▶ [Extracted data]:

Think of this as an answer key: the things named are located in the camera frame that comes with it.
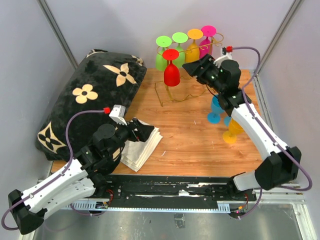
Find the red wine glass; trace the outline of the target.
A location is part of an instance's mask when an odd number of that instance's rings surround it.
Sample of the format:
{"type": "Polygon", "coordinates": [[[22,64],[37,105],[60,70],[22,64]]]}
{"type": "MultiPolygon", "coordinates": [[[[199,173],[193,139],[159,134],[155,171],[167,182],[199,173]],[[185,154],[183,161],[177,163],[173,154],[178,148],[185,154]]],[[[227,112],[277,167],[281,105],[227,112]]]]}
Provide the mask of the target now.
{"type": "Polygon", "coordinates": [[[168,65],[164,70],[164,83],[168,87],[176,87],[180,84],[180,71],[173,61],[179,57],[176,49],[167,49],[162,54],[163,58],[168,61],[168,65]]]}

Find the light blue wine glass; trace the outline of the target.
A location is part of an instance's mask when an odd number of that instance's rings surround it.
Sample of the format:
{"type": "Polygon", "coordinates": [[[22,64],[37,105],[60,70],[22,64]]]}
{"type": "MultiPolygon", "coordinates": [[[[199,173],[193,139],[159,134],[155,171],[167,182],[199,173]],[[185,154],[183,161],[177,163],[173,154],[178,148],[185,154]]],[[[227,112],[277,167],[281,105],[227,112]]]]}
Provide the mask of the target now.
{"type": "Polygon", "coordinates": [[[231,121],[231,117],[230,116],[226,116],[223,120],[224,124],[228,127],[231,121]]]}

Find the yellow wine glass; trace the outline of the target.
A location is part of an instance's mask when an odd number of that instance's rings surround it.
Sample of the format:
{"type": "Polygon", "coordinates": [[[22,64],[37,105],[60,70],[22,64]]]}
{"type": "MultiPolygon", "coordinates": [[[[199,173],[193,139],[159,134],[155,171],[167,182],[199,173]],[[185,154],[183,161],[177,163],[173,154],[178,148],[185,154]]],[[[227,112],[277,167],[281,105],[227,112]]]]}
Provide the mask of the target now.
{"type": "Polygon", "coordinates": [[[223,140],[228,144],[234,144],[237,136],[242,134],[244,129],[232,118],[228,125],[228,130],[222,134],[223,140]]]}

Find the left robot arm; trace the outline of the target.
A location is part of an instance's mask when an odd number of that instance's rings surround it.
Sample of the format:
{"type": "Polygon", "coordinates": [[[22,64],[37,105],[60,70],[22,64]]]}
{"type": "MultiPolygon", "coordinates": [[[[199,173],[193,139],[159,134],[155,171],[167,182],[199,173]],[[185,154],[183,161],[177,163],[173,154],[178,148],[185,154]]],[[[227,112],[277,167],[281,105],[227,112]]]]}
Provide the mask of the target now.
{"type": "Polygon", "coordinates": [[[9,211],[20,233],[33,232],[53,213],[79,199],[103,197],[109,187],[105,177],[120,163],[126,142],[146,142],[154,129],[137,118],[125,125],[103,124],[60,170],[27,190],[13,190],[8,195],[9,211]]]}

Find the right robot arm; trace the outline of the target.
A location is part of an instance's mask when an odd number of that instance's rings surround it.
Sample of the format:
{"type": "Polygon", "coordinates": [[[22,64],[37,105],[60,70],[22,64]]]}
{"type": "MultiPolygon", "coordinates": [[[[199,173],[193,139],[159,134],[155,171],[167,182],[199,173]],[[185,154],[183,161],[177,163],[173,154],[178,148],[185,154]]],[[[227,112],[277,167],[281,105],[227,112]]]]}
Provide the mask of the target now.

▶ [What is expected]:
Nothing but the text is wanted: repeat the data above exactly, without its images.

▶ [Task result]:
Think of this as an answer key: the things named are located in the camera frame that comes with it.
Find the red wine glass; trace the outline of the target.
A location is part of an instance's mask when an odd number of that instance's rings surround it.
Sample of the format:
{"type": "Polygon", "coordinates": [[[22,64],[37,105],[60,70],[22,64]]]}
{"type": "MultiPolygon", "coordinates": [[[[199,173],[193,139],[159,134],[155,171],[167,182],[199,173]],[[185,154],[183,161],[177,163],[173,154],[178,148],[185,154]]],[[[227,112],[277,167],[281,105],[227,112]]]]}
Provide the mask of the target now.
{"type": "Polygon", "coordinates": [[[168,65],[164,70],[164,83],[168,87],[176,87],[180,84],[180,71],[173,61],[179,57],[176,49],[167,49],[162,54],[163,58],[168,61],[168,65]]]}

Find the light blue wine glass; trace the outline of the target.
A location is part of an instance's mask when an odd number of that instance's rings surround it.
Sample of the format:
{"type": "Polygon", "coordinates": [[[22,64],[37,105],[60,70],[22,64]]]}
{"type": "MultiPolygon", "coordinates": [[[[199,173],[193,139],[159,134],[155,171],[167,182],[199,173]],[[185,154],[183,161],[177,163],[173,154],[178,148],[185,154]]],[[[227,112],[277,167],[281,105],[227,112]]]]}
Provide the mask of the target now.
{"type": "Polygon", "coordinates": [[[231,121],[231,117],[230,116],[226,116],[223,120],[224,124],[228,127],[231,121]]]}

Find the yellow wine glass; trace the outline of the target.
A location is part of an instance's mask when an odd number of that instance's rings surround it.
Sample of the format:
{"type": "Polygon", "coordinates": [[[22,64],[37,105],[60,70],[22,64]]]}
{"type": "MultiPolygon", "coordinates": [[[[199,173],[193,139],[159,134],[155,171],[167,182],[199,173]],[[185,154],[183,161],[177,163],[173,154],[178,148],[185,154]]],[[[227,112],[277,167],[281,105],[227,112]]]]}
Provide the mask of the target now.
{"type": "Polygon", "coordinates": [[[223,140],[228,144],[234,144],[237,136],[242,134],[244,129],[232,118],[228,125],[228,130],[222,134],[223,140]]]}

Find the left robot arm; trace the outline of the target.
A location is part of an instance's mask when an odd number of that instance's rings surround it.
Sample of the format:
{"type": "Polygon", "coordinates": [[[22,64],[37,105],[60,70],[22,64]]]}
{"type": "MultiPolygon", "coordinates": [[[[199,173],[193,139],[159,134],[155,171],[167,182],[199,173]],[[185,154],[183,161],[177,163],[173,154],[178,148],[185,154]]],[[[227,112],[277,167],[281,105],[227,112]]]]}
Provide the mask of the target now.
{"type": "Polygon", "coordinates": [[[9,211],[20,233],[33,232],[53,213],[79,199],[103,197],[109,187],[105,177],[120,163],[126,142],[146,142],[154,129],[137,118],[125,125],[103,124],[60,170],[27,190],[13,190],[8,195],[9,211]]]}

Find the right robot arm; trace the outline of the target.
A location is part of an instance's mask when an odd number of that instance's rings surround it.
Sample of the format:
{"type": "Polygon", "coordinates": [[[22,64],[37,105],[60,70],[22,64]]]}
{"type": "MultiPolygon", "coordinates": [[[[199,173],[193,139],[159,134],[155,171],[167,182],[199,173]],[[185,154],[183,161],[177,163],[173,154],[178,148],[185,154]]],[[[227,112],[277,167],[281,105],[227,112]]]]}
Provide the mask of the target now.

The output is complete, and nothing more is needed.